What is being asked — Select every line containing the word "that" from the material, and copy those lines.

Dataset section —
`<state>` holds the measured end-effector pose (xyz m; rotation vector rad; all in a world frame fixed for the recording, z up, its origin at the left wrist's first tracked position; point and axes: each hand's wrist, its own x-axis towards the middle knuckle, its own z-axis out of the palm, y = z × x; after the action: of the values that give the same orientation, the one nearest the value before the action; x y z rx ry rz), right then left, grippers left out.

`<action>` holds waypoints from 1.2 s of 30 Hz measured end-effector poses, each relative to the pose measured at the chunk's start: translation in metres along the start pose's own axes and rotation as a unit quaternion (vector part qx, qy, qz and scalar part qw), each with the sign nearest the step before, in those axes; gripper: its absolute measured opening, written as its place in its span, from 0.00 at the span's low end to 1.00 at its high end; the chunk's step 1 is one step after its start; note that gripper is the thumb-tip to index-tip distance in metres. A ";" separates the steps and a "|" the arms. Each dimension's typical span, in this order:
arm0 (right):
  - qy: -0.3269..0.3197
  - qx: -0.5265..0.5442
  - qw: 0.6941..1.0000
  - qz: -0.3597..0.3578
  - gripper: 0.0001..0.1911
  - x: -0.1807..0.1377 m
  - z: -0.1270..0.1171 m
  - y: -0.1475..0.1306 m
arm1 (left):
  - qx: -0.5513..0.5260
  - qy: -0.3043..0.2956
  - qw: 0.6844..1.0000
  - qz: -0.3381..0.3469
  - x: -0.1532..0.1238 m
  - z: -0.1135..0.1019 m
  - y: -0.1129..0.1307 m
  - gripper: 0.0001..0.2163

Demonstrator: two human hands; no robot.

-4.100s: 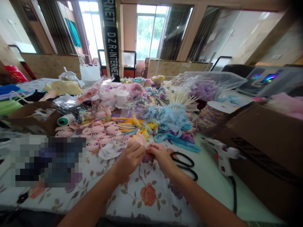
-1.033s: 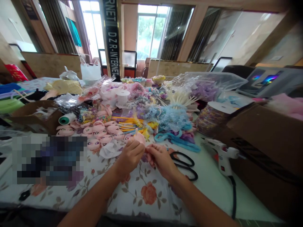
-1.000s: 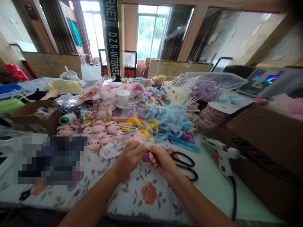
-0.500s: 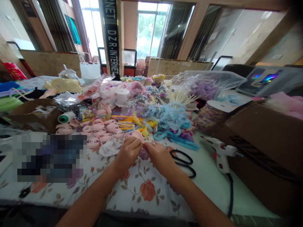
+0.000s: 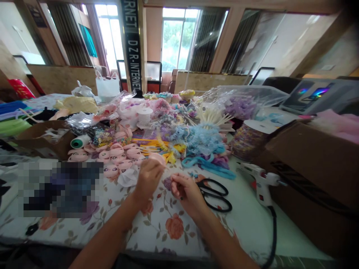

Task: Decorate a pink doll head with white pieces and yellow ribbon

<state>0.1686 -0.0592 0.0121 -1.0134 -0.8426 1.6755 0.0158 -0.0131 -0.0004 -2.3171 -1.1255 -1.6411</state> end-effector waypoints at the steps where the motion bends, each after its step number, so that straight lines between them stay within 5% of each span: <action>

Solution to the problem —
`<state>` holds the measured end-effector pose (xyz m; rotation vector rad; all in a world frame fixed for the recording, z up, its origin at the left wrist's first tracked position; point and axes: each hand's wrist, its own x-axis towards the middle knuckle, its own z-axis out of the palm, y = z × x; after the action: of the values that give the same orientation, the one nearest the value before the action; x y z rx ry rz), right then left, grippers left out.
`<action>` holds waypoints from 1.2 s of 30 Hz measured end-effector poses, each relative to the pose measured at the chunk's start: translation in metres along the start pose's own axes and rotation as a unit quaternion (vector part qx, qy, qz and scalar part qw), each with the sign nearest the step before, in those axes; gripper: its absolute measured opening, written as its place in its span, from 0.00 at the span's low end to 1.00 at its high end; the chunk's step 1 is one step after its start; note that gripper is the thumb-tip to index-tip distance in metres. A ";" separates the steps and a "|" the arms. Each dimension's typical span, in this order:
<state>0.1686 -0.0592 0.0121 -1.0134 -0.8426 1.6755 0.0158 -0.0131 -0.0004 -2.3171 -1.1255 -1.6411</state> end-effector waypoints at the steps where the motion bends, each after its step number, so that straight lines between them stay within 5% of each span: <action>

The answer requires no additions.